Osborne and the two Budget numbers that matter

George Osborne visits the Crossrail station construction site at Tottenham Court Road in central LondonImage source, Getty Images

It doesn't take long reading through last July's Budget and November's Autumn Statement to stumble across the difficult bits - what some have described as the "stealth taxes" the Treasury likes to announce in a slightly quieter voice compared to the spending commitments.

There is the apprenticeship levy on businesses which will raise £3bn by 2019-20.

Higher stamp duty tax on buy-to-let properties and second homes.

Higher levels of insurance premium tax - which increases costs for anyone with a car or house insurance policy.

Changes to taxes levied on banks which will raise a further £1.7bn.

Taxes

There is likely to plenty more where that came from in tomorrow's Budget.

I would watch for fuel duty increases matching the rate of inflation (many close to the chancellor doubt he will take the political pain of more rapid increases), further changes to insurance premiums, higher taxes on cigarettes and alcohol (so-called "sin taxes"), the attempted closure of tax avoidance loop holes and higher business taxes.

As one Treasury source pointed out to me, yes, businesses might be irritated by the upward pressure on taxes but frankly "their support hasn't got anywhere much else to go".

The government doesn't imagine a warm embrace for John McDonnell from the UK's titans of industry.

George Osborne, an instinctive tax cutter, imposes tax rises for a reason.

His "big project" for which he wants to be remembered is "balancing the books" by 2020 and even delivering a surplus.

That means the government earning as much as it spends and thereby eliminating the deficit.

Debt burden

So, tomorrow, look for that 2019-20 borrowing figure.

It is the one that matters to the chancellor and the one which he will go through some pain now to achieve.

Whilst gently pointing out that the overall debt burden for the government totals more than £1.5trn - costing the government about £1bn a week in debt interest payments.

At the time of the autumn statement, the Office for Budget Responsibility predicted a government budget surplus by the end of this Parliament of £10bn.

Mr Osborne will do all he can to hit that target.

Even though - in total government expenditure terms - £10bn is little more than a rounding error.

And achieving it has become harder as economic growth has slowed and wage increases have eased.
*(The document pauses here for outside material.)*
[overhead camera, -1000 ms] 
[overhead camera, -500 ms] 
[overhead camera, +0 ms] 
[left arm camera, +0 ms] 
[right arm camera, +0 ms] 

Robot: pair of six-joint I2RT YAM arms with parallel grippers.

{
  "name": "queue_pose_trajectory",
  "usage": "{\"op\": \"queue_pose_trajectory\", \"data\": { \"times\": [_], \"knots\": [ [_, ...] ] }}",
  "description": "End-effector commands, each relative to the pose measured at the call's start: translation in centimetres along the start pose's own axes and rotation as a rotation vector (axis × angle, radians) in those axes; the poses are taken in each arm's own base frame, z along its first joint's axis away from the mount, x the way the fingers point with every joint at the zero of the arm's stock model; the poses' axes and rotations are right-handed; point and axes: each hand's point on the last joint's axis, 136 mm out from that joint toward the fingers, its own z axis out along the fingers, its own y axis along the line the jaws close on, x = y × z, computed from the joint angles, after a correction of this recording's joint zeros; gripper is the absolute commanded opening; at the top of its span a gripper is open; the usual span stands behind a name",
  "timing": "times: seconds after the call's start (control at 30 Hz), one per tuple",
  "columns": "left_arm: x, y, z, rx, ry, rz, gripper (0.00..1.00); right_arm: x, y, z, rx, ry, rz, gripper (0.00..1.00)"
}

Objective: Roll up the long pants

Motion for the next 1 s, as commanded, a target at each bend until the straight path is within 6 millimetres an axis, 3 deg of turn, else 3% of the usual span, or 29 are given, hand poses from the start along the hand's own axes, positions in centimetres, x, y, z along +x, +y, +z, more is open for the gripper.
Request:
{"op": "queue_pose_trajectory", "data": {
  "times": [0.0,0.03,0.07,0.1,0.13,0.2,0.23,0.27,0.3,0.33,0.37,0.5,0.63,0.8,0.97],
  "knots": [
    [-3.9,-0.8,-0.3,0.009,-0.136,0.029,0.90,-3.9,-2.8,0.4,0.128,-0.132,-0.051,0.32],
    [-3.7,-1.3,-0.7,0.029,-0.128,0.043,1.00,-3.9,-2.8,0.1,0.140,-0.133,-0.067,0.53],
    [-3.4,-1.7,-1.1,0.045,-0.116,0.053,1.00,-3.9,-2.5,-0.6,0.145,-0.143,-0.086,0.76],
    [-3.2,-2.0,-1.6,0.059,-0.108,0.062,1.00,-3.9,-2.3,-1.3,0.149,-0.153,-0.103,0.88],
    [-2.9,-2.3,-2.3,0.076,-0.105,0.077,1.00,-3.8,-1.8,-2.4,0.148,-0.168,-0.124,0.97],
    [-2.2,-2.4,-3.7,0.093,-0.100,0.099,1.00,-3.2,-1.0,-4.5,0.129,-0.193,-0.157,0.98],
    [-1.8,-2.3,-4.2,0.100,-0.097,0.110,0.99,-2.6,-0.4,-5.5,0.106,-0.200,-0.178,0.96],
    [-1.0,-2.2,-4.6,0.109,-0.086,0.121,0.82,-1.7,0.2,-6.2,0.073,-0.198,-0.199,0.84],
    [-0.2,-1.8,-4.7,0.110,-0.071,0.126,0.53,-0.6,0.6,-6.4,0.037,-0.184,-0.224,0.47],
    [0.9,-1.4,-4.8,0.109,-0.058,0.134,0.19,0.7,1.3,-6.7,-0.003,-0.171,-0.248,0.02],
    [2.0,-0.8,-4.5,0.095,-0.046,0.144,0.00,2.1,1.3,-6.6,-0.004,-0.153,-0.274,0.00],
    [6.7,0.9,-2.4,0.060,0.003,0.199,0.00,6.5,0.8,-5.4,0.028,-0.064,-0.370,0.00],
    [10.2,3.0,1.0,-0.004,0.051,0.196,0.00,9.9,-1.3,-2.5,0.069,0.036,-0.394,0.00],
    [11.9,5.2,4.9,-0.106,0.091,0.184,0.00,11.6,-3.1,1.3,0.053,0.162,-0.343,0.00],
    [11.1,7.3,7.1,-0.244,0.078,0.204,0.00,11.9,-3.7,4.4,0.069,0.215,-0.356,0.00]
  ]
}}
Both reduce government income. And therefore put an upward pressure on borrowing.

Back burner

Tomorrow's Budget comes against a backdrop of what Mr Osborne calls the "dangerous cocktail" of economic gloom 2016 has presented us with.

The fall in the stock market largely sparked by fears over global growth could mean a £2 billion reduction in government tax revenues according to the Institute for Fiscal Studies.

And, lower share prices and volatile markets also make government asset sales far harder.

Image source, Getty Images
Image caption,

The government has delayed plans to offload part of its RBS stake

The government has already delayed the sale of the final tranche of Lloyds Bank it still owns, raising around £2bn.

It has also placed firmly on the back burner plans to offload part of its 73% stake in the Royal Bank of Scotland - which was due to raise another £5bn by next year.

Wage increases 1% lower than forecast (and the Bank of England predicts they will be 0.75% below forecast) means £5bn less in tax revenues by 2020.

So, hitting that surplus figure is getting harder.

And tax rises will have to be higher, and public sector cuts (though delayed until the end of the parliament) deeper, than Mr Osborne thought last year.

Reputation

To judge whether the Treasury is on track to hit its surplus there is a second figure to focus on tomorrow.

That is the amount of government borrowing undertaken this year.

The Chancellor's target is £73.5bn.

In the more optimistic days of the autumn statement - just four months ago - the government appeared on target.

But the poorer economic news since then has affected tax receipts and put that number under pressure.

By January, the government's borrowing figure had already hit £66.5bn. Yes, down nearly 14% but suggesting a year-end figure closer to £80bn than £70bn.

Can Mr Osborne pull that figure back to target? And what tax rises and public sector cuts - the pain bit - is he willing to endure?

At stake is his economic reputation. And the small matter of the security of Britain's economic future.